Problem to work on:
Repeat exactly the lines below that lie between the line with "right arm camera" and the line with "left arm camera", counting both of those lines as part of the answer.
(Provided data begins)
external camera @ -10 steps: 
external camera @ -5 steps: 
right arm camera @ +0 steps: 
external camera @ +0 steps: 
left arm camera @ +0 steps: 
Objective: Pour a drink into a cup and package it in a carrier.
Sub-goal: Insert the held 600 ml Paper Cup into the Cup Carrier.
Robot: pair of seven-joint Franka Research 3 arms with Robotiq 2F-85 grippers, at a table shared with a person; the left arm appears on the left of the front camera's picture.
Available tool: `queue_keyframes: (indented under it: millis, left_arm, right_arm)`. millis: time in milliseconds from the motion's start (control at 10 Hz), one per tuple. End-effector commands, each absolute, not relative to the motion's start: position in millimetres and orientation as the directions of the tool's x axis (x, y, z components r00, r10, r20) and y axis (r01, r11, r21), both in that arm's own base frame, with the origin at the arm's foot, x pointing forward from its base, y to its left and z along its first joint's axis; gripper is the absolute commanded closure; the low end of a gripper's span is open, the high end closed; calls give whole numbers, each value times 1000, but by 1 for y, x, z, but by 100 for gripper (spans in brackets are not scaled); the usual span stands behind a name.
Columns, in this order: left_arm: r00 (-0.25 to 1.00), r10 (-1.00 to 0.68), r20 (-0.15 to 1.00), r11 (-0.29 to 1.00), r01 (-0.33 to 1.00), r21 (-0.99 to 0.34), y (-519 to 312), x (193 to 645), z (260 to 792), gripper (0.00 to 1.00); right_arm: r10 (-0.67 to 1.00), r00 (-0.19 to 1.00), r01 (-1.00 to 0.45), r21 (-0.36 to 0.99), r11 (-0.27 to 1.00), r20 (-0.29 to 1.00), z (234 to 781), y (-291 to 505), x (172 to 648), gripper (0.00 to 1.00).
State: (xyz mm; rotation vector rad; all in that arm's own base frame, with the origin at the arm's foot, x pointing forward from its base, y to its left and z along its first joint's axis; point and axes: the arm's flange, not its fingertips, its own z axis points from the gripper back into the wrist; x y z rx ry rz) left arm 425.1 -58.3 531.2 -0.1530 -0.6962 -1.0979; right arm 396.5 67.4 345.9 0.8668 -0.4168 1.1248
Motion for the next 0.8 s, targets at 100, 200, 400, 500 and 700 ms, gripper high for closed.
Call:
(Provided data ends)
Solution to the exercise:
right arm camera @ +0 steps: 
external camera @ +0 steps: 
left arm camera @ +0 steps: 

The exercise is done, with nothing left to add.